**Task goal:**
After reading the data below, copy out every line that contains the word "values".

**Source records:**
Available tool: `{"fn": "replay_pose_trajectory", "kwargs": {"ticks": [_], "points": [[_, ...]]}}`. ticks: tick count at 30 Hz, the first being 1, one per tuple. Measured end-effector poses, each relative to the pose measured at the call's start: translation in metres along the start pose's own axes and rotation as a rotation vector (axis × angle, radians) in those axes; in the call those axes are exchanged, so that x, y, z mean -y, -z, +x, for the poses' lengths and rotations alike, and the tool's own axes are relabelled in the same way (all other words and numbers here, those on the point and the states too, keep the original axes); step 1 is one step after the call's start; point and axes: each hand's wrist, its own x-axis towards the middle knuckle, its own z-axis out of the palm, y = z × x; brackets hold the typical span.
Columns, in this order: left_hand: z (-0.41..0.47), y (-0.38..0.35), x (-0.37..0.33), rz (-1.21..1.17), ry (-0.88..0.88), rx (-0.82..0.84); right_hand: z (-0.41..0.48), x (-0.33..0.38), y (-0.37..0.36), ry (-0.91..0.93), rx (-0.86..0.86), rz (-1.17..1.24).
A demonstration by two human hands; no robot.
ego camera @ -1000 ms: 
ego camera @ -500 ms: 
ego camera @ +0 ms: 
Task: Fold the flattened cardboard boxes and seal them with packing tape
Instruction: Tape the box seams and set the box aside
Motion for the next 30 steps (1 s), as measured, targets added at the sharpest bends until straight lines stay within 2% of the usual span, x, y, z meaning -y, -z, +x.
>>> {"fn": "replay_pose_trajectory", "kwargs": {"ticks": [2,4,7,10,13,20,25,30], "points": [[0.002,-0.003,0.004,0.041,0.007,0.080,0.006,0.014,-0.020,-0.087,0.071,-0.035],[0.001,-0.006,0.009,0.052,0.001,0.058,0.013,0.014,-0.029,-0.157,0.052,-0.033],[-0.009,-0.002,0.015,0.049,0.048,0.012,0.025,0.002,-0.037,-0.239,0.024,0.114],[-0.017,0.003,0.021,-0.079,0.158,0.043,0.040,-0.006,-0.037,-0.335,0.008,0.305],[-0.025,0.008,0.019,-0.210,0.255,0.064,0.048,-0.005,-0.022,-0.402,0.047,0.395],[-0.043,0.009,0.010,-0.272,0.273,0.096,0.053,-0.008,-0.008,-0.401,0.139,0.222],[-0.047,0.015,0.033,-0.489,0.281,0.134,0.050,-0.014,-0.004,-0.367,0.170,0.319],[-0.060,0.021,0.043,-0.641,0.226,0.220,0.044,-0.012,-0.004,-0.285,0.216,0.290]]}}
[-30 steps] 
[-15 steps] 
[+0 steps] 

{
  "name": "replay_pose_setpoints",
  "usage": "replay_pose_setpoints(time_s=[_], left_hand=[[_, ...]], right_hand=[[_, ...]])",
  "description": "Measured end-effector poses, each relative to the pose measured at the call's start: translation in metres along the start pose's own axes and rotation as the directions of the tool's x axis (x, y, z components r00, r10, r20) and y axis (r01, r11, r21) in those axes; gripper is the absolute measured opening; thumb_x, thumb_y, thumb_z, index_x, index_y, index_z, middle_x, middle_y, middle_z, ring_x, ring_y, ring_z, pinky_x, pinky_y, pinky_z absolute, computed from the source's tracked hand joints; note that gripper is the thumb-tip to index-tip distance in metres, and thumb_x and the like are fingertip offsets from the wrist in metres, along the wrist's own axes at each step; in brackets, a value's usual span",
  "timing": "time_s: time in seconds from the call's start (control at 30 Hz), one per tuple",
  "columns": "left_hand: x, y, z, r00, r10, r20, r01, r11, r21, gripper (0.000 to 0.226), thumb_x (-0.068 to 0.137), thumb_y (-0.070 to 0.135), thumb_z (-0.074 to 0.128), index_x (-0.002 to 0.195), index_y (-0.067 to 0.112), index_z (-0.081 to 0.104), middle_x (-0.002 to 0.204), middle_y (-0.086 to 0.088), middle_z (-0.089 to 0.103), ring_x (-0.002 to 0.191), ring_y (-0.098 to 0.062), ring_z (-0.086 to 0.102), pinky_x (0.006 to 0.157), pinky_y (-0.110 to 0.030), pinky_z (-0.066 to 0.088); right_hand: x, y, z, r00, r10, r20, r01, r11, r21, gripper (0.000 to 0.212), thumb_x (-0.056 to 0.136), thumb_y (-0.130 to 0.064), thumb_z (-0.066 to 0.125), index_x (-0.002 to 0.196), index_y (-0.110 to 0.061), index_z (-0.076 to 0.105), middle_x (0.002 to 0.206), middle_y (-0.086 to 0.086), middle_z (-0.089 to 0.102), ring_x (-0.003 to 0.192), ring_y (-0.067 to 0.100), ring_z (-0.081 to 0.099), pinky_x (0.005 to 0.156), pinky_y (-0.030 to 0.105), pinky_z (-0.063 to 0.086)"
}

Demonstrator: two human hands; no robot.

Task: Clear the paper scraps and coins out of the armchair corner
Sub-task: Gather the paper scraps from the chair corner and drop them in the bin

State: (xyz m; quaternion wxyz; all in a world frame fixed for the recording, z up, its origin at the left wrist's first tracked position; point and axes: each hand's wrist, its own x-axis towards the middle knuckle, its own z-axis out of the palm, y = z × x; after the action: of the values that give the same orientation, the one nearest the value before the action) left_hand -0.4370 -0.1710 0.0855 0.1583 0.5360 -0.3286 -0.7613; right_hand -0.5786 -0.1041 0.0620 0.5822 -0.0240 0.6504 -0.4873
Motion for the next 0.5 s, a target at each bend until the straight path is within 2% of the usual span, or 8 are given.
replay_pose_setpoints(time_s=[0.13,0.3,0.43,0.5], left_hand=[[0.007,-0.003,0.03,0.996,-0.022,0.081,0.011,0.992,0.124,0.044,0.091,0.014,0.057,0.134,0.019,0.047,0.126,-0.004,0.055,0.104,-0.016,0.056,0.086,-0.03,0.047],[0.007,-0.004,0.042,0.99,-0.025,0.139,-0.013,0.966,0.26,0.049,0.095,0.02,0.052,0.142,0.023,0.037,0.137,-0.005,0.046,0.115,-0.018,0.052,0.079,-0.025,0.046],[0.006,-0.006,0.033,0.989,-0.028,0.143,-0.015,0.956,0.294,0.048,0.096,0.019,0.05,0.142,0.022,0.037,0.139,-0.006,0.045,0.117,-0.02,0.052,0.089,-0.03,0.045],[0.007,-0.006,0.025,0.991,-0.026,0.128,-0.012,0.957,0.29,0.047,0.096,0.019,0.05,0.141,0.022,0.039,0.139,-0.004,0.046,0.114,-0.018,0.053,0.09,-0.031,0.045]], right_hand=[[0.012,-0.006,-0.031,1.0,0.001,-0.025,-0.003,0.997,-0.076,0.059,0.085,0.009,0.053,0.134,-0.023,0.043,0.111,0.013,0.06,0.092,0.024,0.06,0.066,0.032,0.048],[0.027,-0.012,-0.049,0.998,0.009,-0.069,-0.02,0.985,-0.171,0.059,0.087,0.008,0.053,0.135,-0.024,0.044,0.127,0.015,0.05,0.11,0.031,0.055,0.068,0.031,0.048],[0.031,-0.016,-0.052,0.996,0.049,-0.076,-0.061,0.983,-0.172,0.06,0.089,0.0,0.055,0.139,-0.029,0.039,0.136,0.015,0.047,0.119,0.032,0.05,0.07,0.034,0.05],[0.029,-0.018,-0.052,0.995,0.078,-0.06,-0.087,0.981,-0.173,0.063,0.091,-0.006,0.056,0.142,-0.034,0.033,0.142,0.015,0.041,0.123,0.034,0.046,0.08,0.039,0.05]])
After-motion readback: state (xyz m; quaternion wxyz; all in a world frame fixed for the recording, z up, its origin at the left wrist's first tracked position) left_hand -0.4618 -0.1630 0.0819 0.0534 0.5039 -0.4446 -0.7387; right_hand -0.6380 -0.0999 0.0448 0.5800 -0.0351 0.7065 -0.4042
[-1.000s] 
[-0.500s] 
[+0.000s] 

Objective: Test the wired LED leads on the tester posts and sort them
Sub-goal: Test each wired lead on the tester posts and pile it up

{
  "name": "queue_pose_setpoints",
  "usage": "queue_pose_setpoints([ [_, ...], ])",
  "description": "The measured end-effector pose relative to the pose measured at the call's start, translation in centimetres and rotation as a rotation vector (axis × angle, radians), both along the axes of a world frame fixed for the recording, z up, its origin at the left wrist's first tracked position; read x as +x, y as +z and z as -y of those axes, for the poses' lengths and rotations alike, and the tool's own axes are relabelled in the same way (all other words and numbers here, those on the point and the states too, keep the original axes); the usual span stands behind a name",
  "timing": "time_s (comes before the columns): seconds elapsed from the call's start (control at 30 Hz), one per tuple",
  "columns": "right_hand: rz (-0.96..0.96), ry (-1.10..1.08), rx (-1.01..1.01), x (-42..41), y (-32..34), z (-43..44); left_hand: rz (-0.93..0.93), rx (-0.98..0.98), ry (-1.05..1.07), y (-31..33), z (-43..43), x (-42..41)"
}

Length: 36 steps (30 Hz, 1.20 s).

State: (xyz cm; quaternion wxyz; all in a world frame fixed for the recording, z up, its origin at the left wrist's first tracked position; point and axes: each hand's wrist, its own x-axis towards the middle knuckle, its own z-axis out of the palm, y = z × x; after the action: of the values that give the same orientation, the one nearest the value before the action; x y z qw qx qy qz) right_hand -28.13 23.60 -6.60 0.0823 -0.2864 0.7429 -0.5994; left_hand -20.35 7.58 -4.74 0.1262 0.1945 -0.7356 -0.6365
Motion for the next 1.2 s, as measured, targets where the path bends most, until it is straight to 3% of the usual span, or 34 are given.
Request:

**Result of the task:**
State: (xyz m; quaternion wxyz; all in a world frame fixed for the recording, z up, its origin at the left wrist's first tracked position; point and axes: each hand's wrist, its own x-axis towards the middle knuckle, its own z-axis out of the palm, y = z × x; after the action: of the values that give the same orientation, the one nearest the value before the action) left_hand -0.4370 -0.1710 0.0855 0.1583 0.5360 -0.3286 -0.7613; right_hand -0.5786 -0.1041 0.0620 0.5822 -0.0240 0.6504 -0.4873
State: (xyz cm; quaternion wxyz; all in a world frame fixed for the recording, z up, its origin at the left wrist's first tracked position; point and axes: each hand's wrist, its own x-axis towards the middle knuckle, its own z-axis out of the palm, y = z × x; after the action: of the values that give the same orientation, the one nearest the value before the action; x y z qw qx qy qz) right_hand -28.13 23.60 -6.60 0.0823 -0.2864 0.7429 -0.5994; left_hand -20.35 7.58 -4.74 0.1262 0.1945 -0.7356 -0.6365

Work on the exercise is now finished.